For hydroalkylations (and hydroacylations), the generated organocuprate (after initial migratory insertion) can perform nucleophilic substitution chemistry (SN2) with alkyl halides, carbonyls, and various other classical electrophiles; in this instance (and in the case of reactivity with an alkyl halide) a copper (I) halide salt is produced, which upon transmetalation with a metalated alkoxide additive produces a more thermodynamically stable metal halide salt and a copper (I) alkoxide. The latter species can undergo a final transmetalation with an alkyl hydrosilane (stoichiometric) to regenerate the active ligated copper (I) hydride catalyst and a thermodynamically stable silanol.

For hydroaminations, ligated copper (I) hydride undergoes a 1,2 migratory insertion; the resulting organocuprate can be reacted with an appropriate electrophilic amine source (such as the O-benzoylated hydroxylamine shown) to produce a highly energetic copper (III) intermediate. Reductive elimination between the carbon and nitrogen (forming C-N) produces the hydroaminated product along with a copper (I) alkoxide – which, similarly to the case of hydroalkylations/acylations, can undergo further transmetalation with an alkyl hydrosilane to regenerate the active ligated copper (I) hydride species. Alternative hypotheses to the amination step involve direct displacement or transmetalation, versus an oxidative addition to the polarized hydroxylamine.

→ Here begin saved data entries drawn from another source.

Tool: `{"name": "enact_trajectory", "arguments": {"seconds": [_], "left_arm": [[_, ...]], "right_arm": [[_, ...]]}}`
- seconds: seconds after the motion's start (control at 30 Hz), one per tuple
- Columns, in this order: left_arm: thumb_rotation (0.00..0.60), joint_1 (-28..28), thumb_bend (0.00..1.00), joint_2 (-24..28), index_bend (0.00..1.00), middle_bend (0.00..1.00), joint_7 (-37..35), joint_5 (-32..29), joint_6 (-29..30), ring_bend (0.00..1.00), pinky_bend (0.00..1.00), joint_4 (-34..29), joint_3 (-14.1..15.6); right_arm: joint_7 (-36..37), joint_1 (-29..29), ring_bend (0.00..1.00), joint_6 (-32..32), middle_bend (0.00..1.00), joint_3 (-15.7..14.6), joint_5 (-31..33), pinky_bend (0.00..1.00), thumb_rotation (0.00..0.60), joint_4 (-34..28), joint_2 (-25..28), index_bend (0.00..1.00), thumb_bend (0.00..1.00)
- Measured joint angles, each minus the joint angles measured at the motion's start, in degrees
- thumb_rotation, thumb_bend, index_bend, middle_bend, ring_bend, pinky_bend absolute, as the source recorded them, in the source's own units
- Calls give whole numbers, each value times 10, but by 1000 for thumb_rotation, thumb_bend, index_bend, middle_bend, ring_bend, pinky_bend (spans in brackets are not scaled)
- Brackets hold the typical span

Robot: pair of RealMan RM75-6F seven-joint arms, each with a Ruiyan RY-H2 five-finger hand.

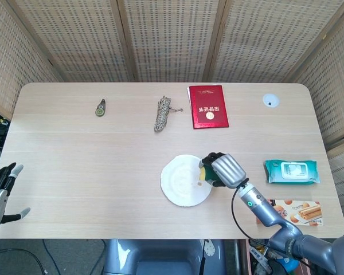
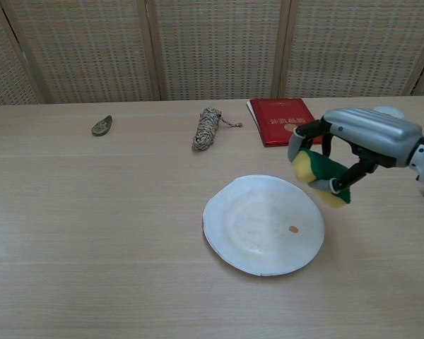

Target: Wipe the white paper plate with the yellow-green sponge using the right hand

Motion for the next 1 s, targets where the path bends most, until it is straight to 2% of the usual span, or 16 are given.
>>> {"name": "enact_trajectory", "arguments": {"seconds": [0.17, 0.53, 1.0], "left_arm": [[600, -3, 0, -1, 0, 0, 2, -7, -6, 0, 0, -1, -1], [600, -10, 0, -1, 0, 0, 6, -22, -19, 0, 0, 0, -4], [600, -14, 0, 0, 0, 0, 7, -25, -23, 0, 0, -1, -3]], "right_arm": [[8, 22, 354, -4, 479, -6, -15, 429, 600, 15, -26, 425, 307], [34, 49, 354, -39, 486, -24, -15, 420, 600, 102, -102, 426, 307], [77, 43, 354, -43, 492, -31, 10, 419, 600, 130, -130, 426, 306]]}}
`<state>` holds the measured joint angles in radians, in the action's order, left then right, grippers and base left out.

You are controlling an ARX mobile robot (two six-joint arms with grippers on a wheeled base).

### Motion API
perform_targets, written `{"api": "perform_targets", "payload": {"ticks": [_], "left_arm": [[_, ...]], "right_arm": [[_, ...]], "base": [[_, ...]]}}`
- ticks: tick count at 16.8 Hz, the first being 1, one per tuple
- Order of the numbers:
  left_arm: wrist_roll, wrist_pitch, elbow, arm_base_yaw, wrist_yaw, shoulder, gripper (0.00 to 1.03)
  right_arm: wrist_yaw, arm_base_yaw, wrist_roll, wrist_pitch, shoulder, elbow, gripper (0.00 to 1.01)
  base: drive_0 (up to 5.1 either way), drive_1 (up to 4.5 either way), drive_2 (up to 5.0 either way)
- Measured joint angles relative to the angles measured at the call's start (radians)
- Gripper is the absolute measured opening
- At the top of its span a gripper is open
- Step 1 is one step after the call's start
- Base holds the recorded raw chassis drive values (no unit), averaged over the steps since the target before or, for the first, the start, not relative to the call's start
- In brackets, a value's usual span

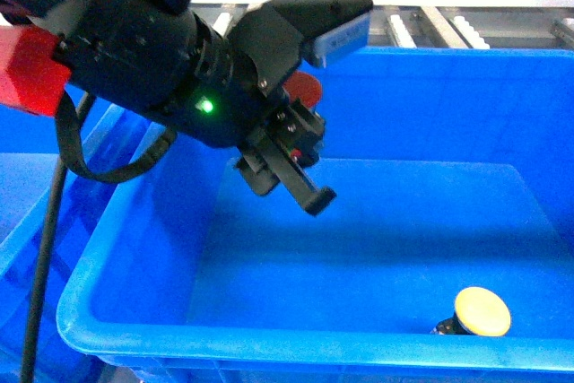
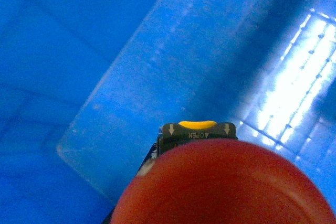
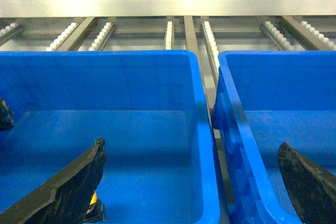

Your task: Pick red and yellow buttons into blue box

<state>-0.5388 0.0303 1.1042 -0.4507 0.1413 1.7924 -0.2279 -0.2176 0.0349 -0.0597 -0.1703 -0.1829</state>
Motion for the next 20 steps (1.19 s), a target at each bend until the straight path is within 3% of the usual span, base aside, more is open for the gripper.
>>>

===Enantio- and regioselective CuH-catalyzed hydroamination of alkenes===

In 2013, the Buchwald group reported a copper-catalyzed hydroamination method for synthesizing chiral tertiary amines; similar work was disclosed by the Miura group (Osaka University) in the same year. For about a decade, the group had published numerous papers employing ligated copper (I) hydride in 1,4-reductions of polar, conjugated systems – they postulated that their experience in performing this chemistry served as a platform for the hydroamination of alkenes shown.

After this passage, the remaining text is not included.